Une intéressante réflexion du P. Alain Dumont, prêtre de la Communauté de l'Emmanuel, qui nous a accordé l'aimable autorisation de publier le présent article.

Ce n’est pas bien mon style d’habitude, mais ayant du des dizaines de fois dire et redire les mêmes choses, je me suis décidé de les mettre par écrit.

De très nombreuses fois, j’entends mes frères et soeurs chrétiens s’exclamer : “Mais je ne suis pas homophobe!” d’un air révolté ou triste, selon les moments. Or c’est précisément l’objectif de ces slogans lancés à tout bout de champ par la propagande : il faut déstabiliser l’adversaire en le culpabilisant pour le faire douter de ses propres arguments. Tout le temps qu’il prendra pour se défendre sera un temps où il ne pourra pas attaquer. C’est le nerf de toute guerre psychologique.
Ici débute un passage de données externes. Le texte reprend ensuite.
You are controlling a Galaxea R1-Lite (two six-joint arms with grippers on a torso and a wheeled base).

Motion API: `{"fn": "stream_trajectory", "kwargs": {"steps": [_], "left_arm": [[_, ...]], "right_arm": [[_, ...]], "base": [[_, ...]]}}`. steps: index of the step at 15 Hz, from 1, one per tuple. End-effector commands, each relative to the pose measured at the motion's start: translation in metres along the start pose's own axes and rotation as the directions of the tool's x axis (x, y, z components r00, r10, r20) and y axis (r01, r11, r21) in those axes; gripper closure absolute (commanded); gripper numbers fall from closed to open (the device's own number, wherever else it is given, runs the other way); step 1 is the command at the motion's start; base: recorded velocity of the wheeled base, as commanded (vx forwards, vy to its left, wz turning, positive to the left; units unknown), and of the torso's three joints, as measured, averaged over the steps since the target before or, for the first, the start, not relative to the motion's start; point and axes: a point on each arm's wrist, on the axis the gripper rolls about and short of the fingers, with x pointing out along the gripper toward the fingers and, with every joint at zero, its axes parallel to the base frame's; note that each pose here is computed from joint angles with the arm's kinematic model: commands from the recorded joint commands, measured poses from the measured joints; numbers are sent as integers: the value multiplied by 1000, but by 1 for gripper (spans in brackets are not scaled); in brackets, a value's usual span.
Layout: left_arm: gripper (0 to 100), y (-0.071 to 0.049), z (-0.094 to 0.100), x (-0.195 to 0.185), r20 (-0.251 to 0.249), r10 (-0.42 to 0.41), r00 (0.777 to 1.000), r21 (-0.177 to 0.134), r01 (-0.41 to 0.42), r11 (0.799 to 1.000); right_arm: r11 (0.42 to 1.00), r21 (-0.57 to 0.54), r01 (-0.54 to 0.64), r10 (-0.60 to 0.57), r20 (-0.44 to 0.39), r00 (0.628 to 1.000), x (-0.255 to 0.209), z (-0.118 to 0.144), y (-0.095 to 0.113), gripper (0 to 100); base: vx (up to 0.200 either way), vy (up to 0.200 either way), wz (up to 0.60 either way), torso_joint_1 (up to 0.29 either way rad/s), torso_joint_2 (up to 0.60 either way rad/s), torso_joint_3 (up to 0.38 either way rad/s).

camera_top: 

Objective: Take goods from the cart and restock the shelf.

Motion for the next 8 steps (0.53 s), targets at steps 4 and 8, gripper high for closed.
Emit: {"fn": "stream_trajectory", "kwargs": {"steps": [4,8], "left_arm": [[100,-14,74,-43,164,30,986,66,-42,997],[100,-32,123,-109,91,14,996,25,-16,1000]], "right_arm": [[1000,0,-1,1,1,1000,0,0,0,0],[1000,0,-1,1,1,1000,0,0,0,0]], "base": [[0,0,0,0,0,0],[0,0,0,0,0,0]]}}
Ceci dit, entrons dans le concret. Cette guerre psychologique n’est pas d’aujourd’hui : elle remonte au sortir de la dernière Guerre Mondiale et s’est menée jusqu’à présent en quatre vagues successives, toutes espacées d’une vingtaine d’années environ :

Fachos !

Années 50-60 : on sort de la Guerre Mondiale, le Communisme fait prévaloir sa participation à la résistance [1]. Tout le monde sait qu’à cette époque, la France a été à deux doigts de devenir un pays communiste.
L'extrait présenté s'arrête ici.